BEAST 2

1 September 2024 by Remco Bouckaert

Introduction

In a recent paper (Ferretti et al, 2024) it was demonstrated that when sequence data on a phylogeny is generated with site rates independently drawn from a continuous gamma distribution, the commonly used discretised gamma rate heterogeneity model using 4 categories (Yang, 1996) over estimates branch lengths, while the free-rate model (Soubrier et al, 2012) does not suffer from the same problem.

Conceptually, the free rate model is more satisfying, since before performing a distribution it is usually unknown which site rate distribution generated the data at hand, and the free rate model does not commit to a parametric distribution. Also, the discretised gamma model depends on implementation details (e.g., use mean or median of categories, and even the implementation of the gamma function) that can lead to substantially different outcomes in an analysis. So, analyses between different software implementations may be incomparable.

This raises the question, should we abandon the discretised gamma rate heterogeneity model and switch to the free rate model where possible? Here, we consider this question in a Bayesian setting. There are no computational penalties for switching, but where the gamma rate heterogeneity model has only a single parameter (the gamma shape parameter determining the shape of the gamma distribution), an equivalent free-rate model with 4 categories has 6 parameters: 3 for weights and 3 for rates.

Free rate model in BEAST2

The free rate model is implemented in BEAST2 in the RBS package. In the free rate model with \(k\) categories, let \(w_i\) be the weight for \(i=1,\ldots,k\) and let \(r_i\) be the rate. All weights and rates are positive real numbers and weights are constrained to sum to 1 (\(\sum_{i=1}^kw_i=1\)) and mean weighted rates are 1 as well (\(\sum_{i=1}^kw_ir_i=1\)). For ease of inference, we use a Dirichlet prior on weights, thus guaranteeing they sum to 1. Further, instead of sampling rates \(r_i\) directly, we sample parameters \(x_i\) independently from a Dirichlet distribution, so they sum to 1 (\(\sum_{i=1}^kx_i=1\)). Next, we set \(y_i=\sum_{j<=i}x_i\), thus guaranteeing \(y_i\le y_{i+1}\), which helps identifying rates. Finally, we set the rates \(r_i\) proportional to \(y_i\) with a scale factor to guarantee that \(\sum_{i=1}^kw_ir_i=1\). The scale factor is simply \(\frac{1}{\sum_{i=1}^kw_iy_i}\).

This parameterisation probably differs slightly from that described in Soubrier et al. (2012), since the description in the paper was not sufficiently detailed to implement. MCMC proposals for weights as well as for rates are the default delta exchange operators in BEAST2.

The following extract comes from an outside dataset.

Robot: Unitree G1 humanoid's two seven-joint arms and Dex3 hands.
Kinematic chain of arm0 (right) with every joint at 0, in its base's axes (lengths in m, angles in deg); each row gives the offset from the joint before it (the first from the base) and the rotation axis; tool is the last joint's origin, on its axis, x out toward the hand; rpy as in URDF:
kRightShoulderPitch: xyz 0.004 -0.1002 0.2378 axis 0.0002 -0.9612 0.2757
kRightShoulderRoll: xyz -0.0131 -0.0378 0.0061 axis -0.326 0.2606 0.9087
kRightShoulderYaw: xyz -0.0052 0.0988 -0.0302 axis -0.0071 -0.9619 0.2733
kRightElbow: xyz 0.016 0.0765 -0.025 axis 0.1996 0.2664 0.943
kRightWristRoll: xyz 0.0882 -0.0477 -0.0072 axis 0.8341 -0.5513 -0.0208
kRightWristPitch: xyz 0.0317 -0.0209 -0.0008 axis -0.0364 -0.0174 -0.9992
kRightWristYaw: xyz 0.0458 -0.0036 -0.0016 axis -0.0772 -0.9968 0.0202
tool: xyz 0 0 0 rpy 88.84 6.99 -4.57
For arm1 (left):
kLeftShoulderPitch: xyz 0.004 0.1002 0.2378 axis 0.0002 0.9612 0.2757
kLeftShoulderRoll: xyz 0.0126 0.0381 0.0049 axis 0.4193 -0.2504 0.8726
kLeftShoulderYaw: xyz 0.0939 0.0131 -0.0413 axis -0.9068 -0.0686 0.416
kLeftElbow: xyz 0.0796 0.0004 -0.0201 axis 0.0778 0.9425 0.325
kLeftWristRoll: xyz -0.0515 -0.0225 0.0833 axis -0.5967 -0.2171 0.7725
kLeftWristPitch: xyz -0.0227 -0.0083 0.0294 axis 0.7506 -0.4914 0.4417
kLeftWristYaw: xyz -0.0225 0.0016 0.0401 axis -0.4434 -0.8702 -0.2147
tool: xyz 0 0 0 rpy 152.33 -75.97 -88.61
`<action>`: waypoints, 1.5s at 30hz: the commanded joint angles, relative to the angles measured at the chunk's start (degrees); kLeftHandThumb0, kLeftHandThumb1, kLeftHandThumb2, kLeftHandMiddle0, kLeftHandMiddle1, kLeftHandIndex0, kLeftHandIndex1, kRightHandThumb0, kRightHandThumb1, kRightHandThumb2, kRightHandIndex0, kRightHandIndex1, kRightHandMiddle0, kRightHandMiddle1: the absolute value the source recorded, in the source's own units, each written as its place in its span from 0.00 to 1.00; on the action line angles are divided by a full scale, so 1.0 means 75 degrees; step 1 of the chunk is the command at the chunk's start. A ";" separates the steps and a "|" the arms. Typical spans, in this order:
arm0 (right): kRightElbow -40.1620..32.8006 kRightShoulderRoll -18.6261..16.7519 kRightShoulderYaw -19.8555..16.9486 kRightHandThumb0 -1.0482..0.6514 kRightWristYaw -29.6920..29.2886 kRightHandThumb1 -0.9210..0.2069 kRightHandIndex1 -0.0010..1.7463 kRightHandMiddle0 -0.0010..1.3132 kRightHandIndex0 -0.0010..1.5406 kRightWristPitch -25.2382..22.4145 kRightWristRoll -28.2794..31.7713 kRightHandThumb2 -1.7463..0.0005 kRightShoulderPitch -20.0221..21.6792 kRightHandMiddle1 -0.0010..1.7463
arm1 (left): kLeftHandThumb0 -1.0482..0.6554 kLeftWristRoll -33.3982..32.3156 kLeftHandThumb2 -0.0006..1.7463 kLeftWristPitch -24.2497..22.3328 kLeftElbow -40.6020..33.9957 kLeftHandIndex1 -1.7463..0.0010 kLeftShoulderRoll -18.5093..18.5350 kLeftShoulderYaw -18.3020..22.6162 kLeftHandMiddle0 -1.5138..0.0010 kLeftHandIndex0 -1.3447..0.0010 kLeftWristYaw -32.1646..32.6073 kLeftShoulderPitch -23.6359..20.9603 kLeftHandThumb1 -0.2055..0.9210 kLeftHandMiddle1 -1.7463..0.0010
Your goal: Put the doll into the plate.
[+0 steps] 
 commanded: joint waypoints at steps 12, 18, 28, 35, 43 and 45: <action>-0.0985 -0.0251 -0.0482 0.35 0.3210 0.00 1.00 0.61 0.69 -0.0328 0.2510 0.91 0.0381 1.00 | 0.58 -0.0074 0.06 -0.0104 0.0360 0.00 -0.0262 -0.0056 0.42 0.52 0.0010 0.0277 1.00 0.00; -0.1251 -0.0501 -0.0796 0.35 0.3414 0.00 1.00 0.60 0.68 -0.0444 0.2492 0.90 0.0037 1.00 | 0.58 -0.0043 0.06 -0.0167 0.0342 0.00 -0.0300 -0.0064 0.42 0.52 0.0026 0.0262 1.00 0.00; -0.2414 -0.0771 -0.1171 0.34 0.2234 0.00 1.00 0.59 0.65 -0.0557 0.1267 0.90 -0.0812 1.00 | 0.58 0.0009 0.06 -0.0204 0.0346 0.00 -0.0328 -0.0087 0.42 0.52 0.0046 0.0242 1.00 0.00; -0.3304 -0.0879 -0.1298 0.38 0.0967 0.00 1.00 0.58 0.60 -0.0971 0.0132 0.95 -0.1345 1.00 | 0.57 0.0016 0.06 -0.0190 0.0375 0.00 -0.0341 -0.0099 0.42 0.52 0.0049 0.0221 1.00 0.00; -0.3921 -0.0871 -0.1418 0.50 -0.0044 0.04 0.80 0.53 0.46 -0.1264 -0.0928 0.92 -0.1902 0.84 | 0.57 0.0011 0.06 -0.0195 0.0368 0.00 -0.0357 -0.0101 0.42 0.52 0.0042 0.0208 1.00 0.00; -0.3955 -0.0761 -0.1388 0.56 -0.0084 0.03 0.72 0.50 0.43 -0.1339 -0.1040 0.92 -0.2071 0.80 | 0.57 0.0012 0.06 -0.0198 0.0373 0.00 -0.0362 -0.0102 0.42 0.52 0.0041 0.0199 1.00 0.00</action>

To verify that the model is correctly implemented, we performed a well calibrated simulation study over trees with 50 taxa drawn from a Yule prior with birth rate log-normally distribution with \(M=0.5, S=0.1\). For the substitution model, we used the HKY model with frequencies distributed according to a Dirichlet(4,4,4,4) distribution and kappa according to a log-normal distribution with \(M=2, S=1.25\). We used a strict clock with tight normal prior on rates with mean 0.1 and stand deviation 0.005. This together with birth rate prior provides the timing information for the trees. The range of tree heights was between 5 and 16. For the free rate model, 4 categories were used with where we used a Dirichlet(4,4,4,4) for weights and Dirichlet(1,1,1,1) for rates.

We drew 100 instances from the above model and generated sequences of size 100, 250, and 500. Then, we performed MCMC analyses for each of these instances. We tested how often the 95% highest probability intervals (HPD) covered the “true” value, that is the value used to generate the sequence data. If the 95% HPDs contains the true value between 91 and 99 out of the 100 experiments (for each of the three sequence lengths) we deem the inference accurate. Coverage for tree height, tree length, kappa, frequencies, birth and clock rate all fell within the desired range, so we find that the implementation in BEAST2 can infer phylogenies well and probably does not contain major flaws.

Is tree height overestimation a problem for Bayesian inference?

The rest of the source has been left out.